[The input Boundary: Start]

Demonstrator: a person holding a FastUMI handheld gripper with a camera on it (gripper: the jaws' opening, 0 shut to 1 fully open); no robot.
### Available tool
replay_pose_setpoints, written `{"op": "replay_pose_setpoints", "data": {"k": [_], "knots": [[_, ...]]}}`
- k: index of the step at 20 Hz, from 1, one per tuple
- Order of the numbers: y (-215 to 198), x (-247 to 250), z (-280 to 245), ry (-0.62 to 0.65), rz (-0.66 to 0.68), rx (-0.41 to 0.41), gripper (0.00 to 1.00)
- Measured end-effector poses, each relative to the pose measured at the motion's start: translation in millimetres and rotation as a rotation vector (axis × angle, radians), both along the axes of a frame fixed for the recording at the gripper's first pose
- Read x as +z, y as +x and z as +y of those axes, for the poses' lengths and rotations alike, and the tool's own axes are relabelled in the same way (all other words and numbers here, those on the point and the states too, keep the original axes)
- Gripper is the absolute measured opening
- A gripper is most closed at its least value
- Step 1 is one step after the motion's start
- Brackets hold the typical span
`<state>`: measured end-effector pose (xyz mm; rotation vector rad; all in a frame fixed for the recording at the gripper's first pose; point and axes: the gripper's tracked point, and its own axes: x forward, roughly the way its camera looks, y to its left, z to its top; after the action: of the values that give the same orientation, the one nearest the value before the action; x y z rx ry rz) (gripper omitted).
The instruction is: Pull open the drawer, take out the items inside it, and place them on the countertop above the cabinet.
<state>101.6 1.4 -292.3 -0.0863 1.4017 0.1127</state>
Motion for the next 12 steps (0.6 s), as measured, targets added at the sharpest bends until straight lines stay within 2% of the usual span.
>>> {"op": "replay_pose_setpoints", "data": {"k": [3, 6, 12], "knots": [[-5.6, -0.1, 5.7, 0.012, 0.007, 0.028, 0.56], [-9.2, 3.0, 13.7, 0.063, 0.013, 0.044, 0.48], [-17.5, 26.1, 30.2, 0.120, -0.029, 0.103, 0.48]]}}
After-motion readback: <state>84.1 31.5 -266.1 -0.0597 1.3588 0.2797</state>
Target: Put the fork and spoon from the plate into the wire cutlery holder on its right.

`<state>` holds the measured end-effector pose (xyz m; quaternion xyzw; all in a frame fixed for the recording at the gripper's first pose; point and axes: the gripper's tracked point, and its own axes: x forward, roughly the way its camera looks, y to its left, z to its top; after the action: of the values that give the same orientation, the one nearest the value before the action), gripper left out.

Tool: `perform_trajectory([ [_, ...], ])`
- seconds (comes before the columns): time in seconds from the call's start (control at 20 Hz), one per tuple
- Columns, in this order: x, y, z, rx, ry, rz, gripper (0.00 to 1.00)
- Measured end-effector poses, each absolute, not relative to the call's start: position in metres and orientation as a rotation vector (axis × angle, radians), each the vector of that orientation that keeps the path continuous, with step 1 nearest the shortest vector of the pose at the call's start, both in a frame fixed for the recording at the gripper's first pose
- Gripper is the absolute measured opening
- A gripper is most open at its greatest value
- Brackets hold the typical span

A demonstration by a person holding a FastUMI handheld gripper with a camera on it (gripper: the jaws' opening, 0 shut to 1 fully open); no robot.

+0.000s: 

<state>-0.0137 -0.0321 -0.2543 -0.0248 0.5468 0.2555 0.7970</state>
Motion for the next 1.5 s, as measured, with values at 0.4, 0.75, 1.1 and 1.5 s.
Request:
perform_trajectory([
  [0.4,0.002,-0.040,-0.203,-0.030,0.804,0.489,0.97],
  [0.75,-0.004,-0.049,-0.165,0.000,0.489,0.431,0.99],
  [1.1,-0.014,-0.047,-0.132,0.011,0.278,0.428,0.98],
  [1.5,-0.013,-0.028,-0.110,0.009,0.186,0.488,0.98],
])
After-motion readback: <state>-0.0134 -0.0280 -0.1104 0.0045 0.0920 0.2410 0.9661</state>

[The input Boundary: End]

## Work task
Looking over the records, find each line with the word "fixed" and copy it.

## Your response
- Measured end-effector poses, each relative to the pose measured at the motion's start: translation in millimetres and rotation as a rotation vector (axis × angle, radians), both along the axes of a frame fixed for the recording at the gripper's first pose
`<state>`: measured end-effector pose (xyz mm; rotation vector rad; all in a frame fixed for the recording at the gripper's first pose; point and axes: the gripper's tracked point, and its own axes: x forward, roughly the way its camera looks, y to its left, z to its top; after the action: of the values that give the same orientation, the one nearest the value before the action; x y z rx ry rz) (gripper omitted).
`<state>` holds the measured end-effector pose (xyz m; quaternion xyzw; all in a frame fixed for the recording at the gripper's first pose; point and axes: the gripper's tracked point, and its own axes: x forward, roughly the way its camera looks, y to its left, z to its top; after the action: of the values that give the same orientation, the one nearest the value before the action), gripper left out.
- Measured end-effector poses, each absolute, not relative to the call's start: position in metres and orientation as a rotation vector (axis × angle, radians), each the vector of that orientation that keeps the path continuous, with step 1 nearest the shortest vector of the pose at the call's start, both in a frame fixed for the recording at the gripper's first pose

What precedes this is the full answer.